All I’m saying is that if you are working 40 hours a week and you can only break even, the only thing standing in your way of making money is the debt on your overhead. Once you work your butt off to pay that, then you will only be making what your payments were.

Now, maybe that line of thinking makes you happy, but I can brew beer for myself and be happy. If I was to get into it on a commercial basis, my primary goal would be to make money, not just to brew more.  Any commercial brewery is a production brewing, no matter what the size.

I understand that a 15 bbl system is a benchmark for the break even point. With that you would obviously need the sales to support that. There should also be a plan for expansion in the event that the brewery sales increase beyond normal production levels.

That’s missing the point. On a nano-scale system, you can’t overcome your labor costs, let alone amortize the capital of having 50-100 times your cast-out volume in fermenters. Running three shifts only digs the hole deeper.

OK, so if you can’t make any money running it yourself with one shift with your current equipment, how do you ever make money?

You need to utilize your equipment/overhead to the fullest and if you can’t do that yourself, then you have to hire help or you will never get anywhere. Now, this assumes that you have the sales to support the increased production. Obviously, if you can’t sell your beer, than you don’t need to brew more.

I guess what I’m saying is if a nano operation is all your interested in, because you like to brew, then stay a homebrewer.

The capital demands will vary quite a bit depending on where you’re doing it.
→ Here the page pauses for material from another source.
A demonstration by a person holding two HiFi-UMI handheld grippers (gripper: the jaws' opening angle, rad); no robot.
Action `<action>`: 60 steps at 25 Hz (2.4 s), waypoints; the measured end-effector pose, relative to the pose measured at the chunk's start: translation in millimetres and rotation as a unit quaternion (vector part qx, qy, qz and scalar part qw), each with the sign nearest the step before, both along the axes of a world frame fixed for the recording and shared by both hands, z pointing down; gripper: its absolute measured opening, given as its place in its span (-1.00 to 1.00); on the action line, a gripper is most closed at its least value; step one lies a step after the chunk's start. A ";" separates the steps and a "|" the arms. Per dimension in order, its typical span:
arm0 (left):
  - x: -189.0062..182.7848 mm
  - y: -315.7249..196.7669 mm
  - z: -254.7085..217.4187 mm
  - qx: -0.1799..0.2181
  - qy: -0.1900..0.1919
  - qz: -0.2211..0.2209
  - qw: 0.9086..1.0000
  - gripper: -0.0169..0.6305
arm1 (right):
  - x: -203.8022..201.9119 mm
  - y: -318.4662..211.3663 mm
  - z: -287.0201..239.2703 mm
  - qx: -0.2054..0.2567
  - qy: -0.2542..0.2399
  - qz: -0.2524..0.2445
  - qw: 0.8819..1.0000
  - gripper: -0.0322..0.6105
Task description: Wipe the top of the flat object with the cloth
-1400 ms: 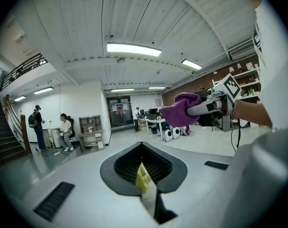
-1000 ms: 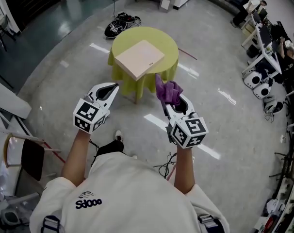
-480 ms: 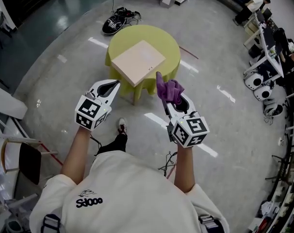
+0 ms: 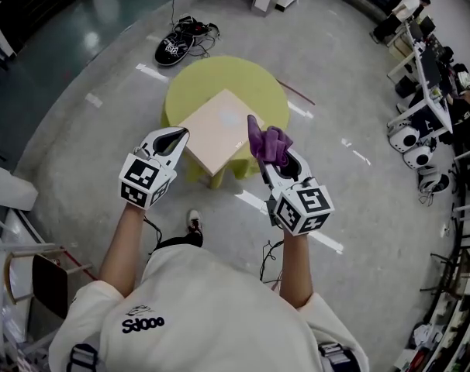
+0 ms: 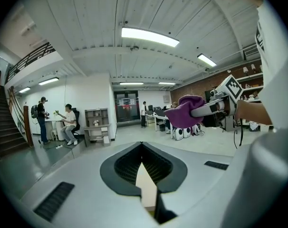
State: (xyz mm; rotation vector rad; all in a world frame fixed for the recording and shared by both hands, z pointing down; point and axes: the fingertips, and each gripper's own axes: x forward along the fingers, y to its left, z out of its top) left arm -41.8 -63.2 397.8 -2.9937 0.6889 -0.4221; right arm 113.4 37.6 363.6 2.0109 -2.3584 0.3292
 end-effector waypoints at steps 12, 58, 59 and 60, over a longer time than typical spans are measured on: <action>29.6 -105.8 8.6 -0.008 -0.002 0.005 1.000 -0.93 | 35.8 -112.4 9.9 -0.017 0.004 0.009 1.000 -0.38; -3.6 -195.8 119.1 -0.136 -0.044 -0.245 0.959 -0.93 | 90.1 -365.3 338.6 -0.341 0.115 -0.101 0.927 -0.37; -3.2 -194.6 120.2 -0.136 -0.044 -0.243 0.959 -0.93 | 85.1 -365.8 338.2 -0.338 0.115 -0.105 0.928 -0.37; -2.5 -193.6 121.4 -0.137 -0.044 -0.242 0.960 -0.93 | 80.0 -365.2 337.6 -0.334 0.117 -0.109 0.929 -0.37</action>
In Denver, I knew a guy who bought a small building outside of downtown for $1.5m. In Springfield, MO I saw a huge building downtown for sale for $500k. Labor in Denver costs a lot more than in MO too.

It’s my understanding that the reason for having a, say, 15bbl system is to make enough product to overcome your overhead and make a profit. If your overhead is a lot lower, then I would assume your system could be a lot smaller.

Back to the OP’s original question, depending on where you live and how much labor costs there. Here in MO you can get a whole building built for $10k, leaving $20k for brewing equipment. I’d bet if you’re handy and can cobble it together yourself, you could get a 3bbl system for that much.

But, like I said, MO is a LOT cheaper than Denver.